WORK REQUIRED:
All lines of the records below that contain the word "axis" must be listed.

STORED DATA:
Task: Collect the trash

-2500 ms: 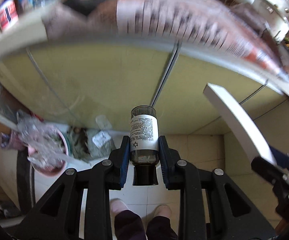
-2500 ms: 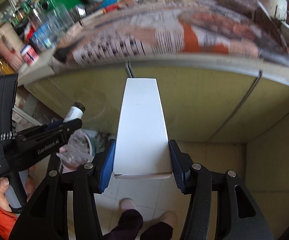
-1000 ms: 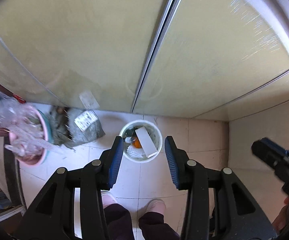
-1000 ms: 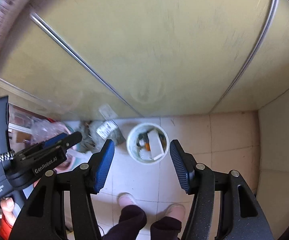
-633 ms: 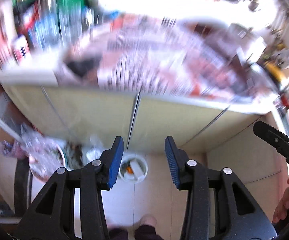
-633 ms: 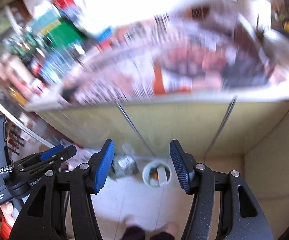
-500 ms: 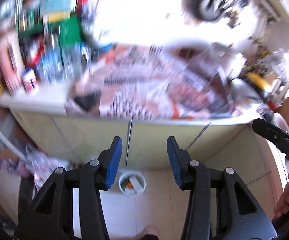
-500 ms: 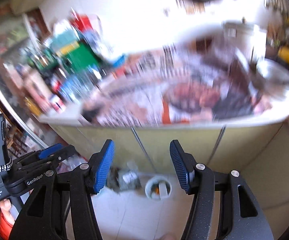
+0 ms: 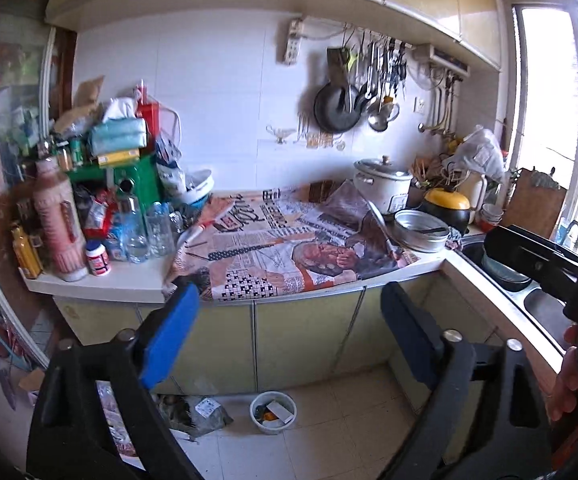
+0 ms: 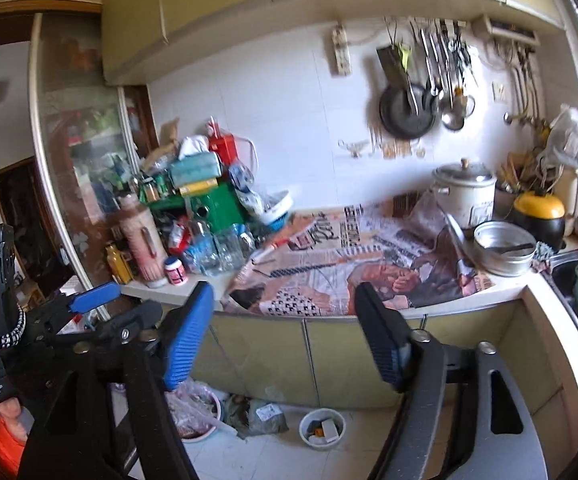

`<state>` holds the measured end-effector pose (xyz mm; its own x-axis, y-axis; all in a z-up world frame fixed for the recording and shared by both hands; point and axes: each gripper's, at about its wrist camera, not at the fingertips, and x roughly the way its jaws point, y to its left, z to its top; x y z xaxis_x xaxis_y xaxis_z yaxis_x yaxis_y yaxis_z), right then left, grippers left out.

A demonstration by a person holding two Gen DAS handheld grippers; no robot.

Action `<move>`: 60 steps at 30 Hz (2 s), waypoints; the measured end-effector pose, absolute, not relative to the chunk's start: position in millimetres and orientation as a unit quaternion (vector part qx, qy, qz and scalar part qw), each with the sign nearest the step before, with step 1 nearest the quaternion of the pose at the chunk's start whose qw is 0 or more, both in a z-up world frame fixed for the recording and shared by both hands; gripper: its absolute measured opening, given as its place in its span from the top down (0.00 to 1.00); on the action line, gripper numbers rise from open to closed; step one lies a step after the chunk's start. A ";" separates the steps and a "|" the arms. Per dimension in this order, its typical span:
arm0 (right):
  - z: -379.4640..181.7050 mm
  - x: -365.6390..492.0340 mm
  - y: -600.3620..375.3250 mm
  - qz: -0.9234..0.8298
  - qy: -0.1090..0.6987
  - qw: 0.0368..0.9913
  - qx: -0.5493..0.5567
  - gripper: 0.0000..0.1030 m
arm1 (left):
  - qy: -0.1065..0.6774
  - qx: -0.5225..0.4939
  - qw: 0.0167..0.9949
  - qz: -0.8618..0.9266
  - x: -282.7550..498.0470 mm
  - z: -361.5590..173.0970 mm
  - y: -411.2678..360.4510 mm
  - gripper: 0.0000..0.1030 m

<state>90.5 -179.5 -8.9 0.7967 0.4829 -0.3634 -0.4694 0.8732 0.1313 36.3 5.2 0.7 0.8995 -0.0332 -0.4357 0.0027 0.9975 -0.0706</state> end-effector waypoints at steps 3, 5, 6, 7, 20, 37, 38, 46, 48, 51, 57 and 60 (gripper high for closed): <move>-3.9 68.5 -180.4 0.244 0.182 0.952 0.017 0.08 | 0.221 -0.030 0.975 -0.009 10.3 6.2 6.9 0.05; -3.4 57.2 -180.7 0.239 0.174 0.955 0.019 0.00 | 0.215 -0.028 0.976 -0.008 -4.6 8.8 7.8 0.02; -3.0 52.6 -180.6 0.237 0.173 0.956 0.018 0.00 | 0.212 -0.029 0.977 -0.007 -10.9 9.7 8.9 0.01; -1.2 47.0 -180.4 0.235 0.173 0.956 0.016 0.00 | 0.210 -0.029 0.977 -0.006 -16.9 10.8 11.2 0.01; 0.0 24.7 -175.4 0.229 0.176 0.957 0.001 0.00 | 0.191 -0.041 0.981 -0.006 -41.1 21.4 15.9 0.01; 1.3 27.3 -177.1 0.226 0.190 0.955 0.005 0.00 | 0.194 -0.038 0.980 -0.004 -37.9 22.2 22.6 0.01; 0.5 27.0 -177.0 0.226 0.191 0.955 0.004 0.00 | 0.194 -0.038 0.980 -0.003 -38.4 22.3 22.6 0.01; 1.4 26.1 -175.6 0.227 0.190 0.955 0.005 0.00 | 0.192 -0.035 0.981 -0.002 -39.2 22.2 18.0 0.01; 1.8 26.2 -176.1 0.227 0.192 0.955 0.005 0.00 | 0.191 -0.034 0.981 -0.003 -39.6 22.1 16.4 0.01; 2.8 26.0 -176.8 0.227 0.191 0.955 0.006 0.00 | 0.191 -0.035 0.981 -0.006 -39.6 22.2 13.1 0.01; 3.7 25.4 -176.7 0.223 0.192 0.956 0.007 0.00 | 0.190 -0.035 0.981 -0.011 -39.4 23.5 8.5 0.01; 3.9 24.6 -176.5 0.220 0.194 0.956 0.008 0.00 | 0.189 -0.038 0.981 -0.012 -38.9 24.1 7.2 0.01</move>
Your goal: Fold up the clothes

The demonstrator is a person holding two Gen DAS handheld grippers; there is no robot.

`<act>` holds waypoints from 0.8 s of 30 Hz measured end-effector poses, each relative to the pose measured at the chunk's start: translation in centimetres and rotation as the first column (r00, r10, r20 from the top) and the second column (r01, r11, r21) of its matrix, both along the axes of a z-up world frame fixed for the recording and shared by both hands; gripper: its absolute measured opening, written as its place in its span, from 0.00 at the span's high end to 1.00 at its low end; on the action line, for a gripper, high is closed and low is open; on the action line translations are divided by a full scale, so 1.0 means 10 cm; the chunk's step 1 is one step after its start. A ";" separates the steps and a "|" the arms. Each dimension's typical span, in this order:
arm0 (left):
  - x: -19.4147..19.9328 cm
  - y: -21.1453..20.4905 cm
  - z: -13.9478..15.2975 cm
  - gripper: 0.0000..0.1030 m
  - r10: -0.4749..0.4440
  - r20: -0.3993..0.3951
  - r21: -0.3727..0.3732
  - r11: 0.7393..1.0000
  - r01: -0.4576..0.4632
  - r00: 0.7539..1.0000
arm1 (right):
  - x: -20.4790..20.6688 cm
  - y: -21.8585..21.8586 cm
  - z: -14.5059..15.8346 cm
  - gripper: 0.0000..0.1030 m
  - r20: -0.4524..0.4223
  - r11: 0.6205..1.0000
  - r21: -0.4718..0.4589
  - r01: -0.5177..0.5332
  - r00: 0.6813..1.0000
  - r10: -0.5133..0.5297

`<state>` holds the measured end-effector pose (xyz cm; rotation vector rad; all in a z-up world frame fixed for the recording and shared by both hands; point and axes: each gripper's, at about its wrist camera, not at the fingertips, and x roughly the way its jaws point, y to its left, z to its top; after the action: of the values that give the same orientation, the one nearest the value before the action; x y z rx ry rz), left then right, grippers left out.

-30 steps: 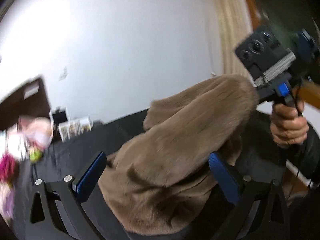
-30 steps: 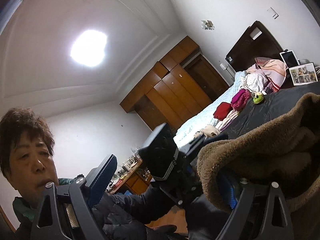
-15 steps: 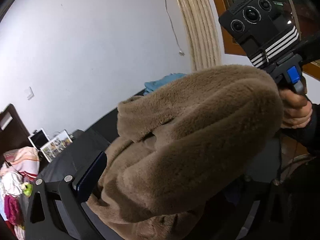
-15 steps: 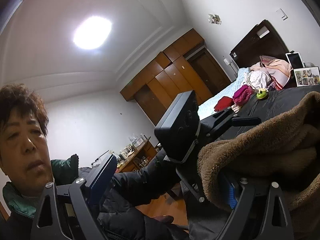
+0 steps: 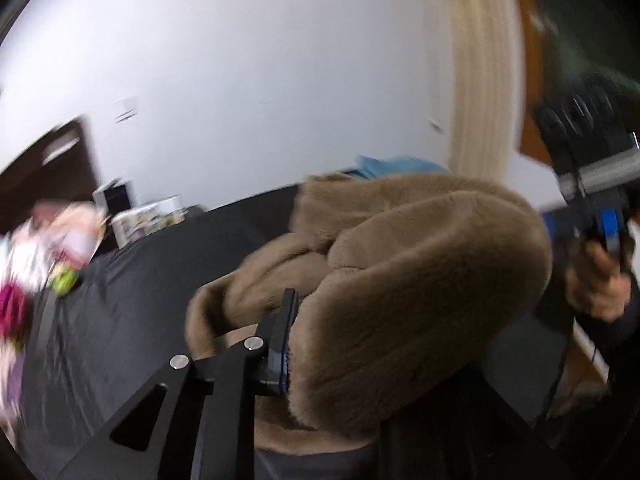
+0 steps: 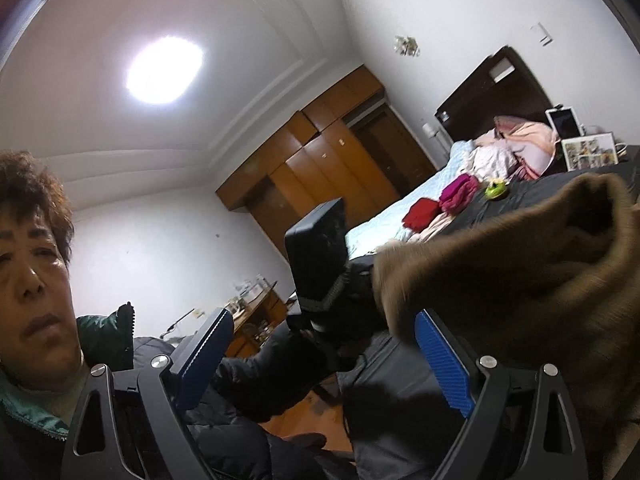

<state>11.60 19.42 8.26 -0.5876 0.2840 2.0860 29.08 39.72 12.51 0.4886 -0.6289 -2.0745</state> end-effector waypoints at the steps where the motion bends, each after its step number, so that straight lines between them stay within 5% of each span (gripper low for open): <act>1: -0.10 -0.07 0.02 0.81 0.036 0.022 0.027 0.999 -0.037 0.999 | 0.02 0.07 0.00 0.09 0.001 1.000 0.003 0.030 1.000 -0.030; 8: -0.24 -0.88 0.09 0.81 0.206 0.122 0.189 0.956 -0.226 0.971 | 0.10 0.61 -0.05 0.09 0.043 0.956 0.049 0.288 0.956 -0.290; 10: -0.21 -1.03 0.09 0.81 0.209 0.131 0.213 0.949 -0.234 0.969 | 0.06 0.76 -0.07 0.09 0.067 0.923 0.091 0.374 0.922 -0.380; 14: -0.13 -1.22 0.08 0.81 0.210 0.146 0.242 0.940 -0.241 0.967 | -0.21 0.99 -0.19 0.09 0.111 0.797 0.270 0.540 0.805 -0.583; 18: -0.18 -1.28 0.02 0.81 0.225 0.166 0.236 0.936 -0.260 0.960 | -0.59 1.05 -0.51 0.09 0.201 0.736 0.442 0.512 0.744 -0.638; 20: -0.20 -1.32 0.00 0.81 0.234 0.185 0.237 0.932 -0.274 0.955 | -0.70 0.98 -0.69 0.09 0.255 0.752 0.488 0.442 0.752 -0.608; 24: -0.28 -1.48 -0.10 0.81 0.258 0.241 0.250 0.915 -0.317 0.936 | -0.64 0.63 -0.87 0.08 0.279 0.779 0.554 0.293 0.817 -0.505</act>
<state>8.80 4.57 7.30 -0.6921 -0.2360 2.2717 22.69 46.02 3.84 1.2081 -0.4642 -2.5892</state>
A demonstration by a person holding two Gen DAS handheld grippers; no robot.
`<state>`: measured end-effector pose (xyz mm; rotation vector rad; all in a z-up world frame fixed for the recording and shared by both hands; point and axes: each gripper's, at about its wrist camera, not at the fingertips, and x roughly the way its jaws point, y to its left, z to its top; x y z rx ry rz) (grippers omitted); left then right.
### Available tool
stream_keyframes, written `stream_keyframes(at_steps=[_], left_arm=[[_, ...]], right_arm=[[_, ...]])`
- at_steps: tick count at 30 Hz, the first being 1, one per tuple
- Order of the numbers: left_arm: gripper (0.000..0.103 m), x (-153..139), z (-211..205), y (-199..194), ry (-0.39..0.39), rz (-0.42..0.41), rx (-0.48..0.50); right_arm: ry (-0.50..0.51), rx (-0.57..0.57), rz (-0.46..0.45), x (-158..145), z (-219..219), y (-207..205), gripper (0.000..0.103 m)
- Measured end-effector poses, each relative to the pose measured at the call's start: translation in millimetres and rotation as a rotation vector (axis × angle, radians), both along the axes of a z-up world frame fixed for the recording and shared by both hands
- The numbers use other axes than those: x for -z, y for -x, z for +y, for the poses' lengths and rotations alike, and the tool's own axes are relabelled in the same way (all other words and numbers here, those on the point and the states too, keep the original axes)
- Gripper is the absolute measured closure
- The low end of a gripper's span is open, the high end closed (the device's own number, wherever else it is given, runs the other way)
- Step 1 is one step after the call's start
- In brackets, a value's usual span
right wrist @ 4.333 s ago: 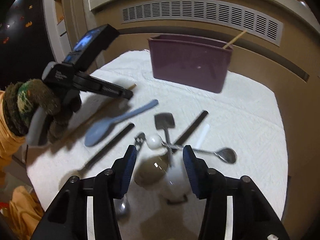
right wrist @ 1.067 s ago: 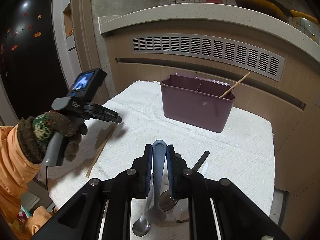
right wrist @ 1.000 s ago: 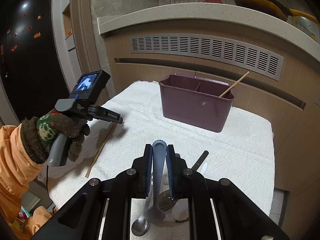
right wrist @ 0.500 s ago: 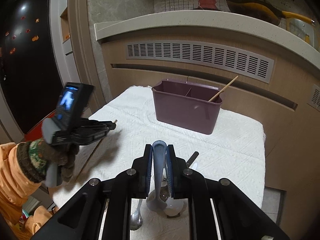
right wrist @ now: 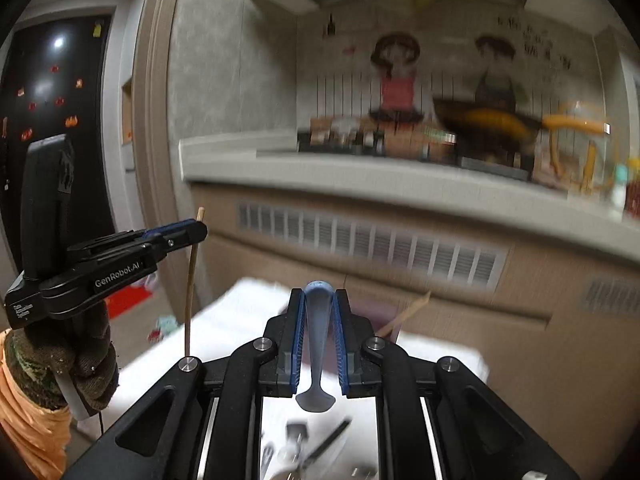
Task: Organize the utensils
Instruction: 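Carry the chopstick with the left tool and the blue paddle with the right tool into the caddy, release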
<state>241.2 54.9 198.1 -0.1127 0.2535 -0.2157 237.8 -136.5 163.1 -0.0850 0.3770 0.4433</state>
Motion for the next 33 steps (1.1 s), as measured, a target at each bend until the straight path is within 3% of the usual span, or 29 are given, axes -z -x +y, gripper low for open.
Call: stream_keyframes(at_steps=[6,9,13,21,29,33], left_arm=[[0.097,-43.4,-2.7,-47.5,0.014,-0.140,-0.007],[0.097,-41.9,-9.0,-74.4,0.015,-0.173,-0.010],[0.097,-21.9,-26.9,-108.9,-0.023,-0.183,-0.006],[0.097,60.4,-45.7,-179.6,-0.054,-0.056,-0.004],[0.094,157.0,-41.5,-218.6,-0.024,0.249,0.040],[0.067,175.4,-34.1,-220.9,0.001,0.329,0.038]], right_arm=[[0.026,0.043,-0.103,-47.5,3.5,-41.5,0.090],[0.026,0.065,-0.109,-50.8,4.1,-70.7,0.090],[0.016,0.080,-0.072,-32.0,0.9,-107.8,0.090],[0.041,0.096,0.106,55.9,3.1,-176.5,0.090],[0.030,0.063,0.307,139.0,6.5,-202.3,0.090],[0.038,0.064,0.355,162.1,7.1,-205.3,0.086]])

RESULT:
`<state>` holds the measured end-effector pose (xyz mm; its own x-axis, y-axis; all in a z-up world frame fixed for the recording and shared by both hands; point and axes: each gripper's, at about its wrist camera, not at the fingertips, and x roughly the way its jaws point, y to its left, z to its top; x y z xaxis_x xaxis_y xaxis_z yaxis_x yaxis_y yaxis_z), right then left, grippers left out.
- Measured end-effector poses, each relative to the pose measured at the call's start: translation in millimetres and rotation as a rotation vector (axis × angle, radians), both along the axes of a z-up world frame fixed for the recording and shared by both hands

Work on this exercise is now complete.